A ⁠character vector⁠ giving the column name in data that contains the desired geography level for the frequency table. This can be an empty vector, c(), if no geography level is required.

tab_vars

A ⁠character vector⁠ giving the column names in data of the variables to be tabulated. This can be an empty vector, c(), provided a geography level is supplied.

record_key

A character containing the column name in data giving the record keys required for perturbation. If data contains "ons_id" and use_existing_ons_id = TRUE, set (record_key = NULL), as record key will be generated from "ons_id".

use_existing_ons_id

A logical on whether to create record keys from ons_id, if ons_id exists in data. It will be irrelevant if microdata does not contain ons_id. Default is TRUE.

threshold

An integer specifying the value below which counts are suppressed, with a default value of 10.

Value

Returns a data.table giving a frequency table which has had cell key perturbation applied according to the ptable supplied.

Examples

if (requireNamespace("data.table", quietly = TRUE)) {
  data.table::setDTthreads(1)
}

geog <- "var1"
tab_vars <- c("var5","var8")
record_key <- "record_key"
perturbed_table <- create_perturbed_table(micro,
                                          ptable_10_5,
                                          geog,
                                          tab_vars,
                                          record_key)

# Alternatively
perturbed_table <- create_perturbed_table(data = micro,
                                          ptable = ptable_10_5,
                                          geog = c(),
                                          tab_vars = c("var1","var5","var8"),
                                          record_key = "record_key",
                                          threshold = 10)

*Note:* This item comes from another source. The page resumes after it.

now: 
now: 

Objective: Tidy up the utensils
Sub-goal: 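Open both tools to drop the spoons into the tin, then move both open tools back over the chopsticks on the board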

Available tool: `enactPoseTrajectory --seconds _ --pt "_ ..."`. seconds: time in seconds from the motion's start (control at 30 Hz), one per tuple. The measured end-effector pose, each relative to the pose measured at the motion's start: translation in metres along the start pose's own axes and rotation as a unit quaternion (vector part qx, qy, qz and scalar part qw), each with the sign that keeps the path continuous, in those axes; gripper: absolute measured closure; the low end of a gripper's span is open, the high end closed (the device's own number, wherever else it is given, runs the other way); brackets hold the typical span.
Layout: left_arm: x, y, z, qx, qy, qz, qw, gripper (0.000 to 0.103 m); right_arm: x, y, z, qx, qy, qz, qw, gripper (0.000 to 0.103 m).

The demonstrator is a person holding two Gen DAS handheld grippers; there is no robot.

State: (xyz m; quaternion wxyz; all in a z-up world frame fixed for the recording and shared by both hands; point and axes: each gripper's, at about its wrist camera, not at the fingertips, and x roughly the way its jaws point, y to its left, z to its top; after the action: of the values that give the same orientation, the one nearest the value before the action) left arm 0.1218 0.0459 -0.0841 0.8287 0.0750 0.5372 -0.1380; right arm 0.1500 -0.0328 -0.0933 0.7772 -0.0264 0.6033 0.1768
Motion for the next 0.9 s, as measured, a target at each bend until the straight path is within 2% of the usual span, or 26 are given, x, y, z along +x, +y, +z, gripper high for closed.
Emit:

if (requireNamespace("data.table", quietly = TRUE)) {
  data.table::setDTthreads(1)
}

geog <- "var1"
tab_vars <- c("var5","var8")
record_key <- "record_key"
perturbed_table <- create_perturbed_table(micro,
                                          ptable_10_5,
                                          geog,
                                          tab_vars,
                                          record_key)

# Alternatively
perturbed_table <- create_perturbed_table(data = micro,
                                          ptable = ptable_10_5,
                                          geog = c(),
                                          tab_vars = c("var1","var5","var8"),
                                          record_key = "record_key",
                                          threshold = 10)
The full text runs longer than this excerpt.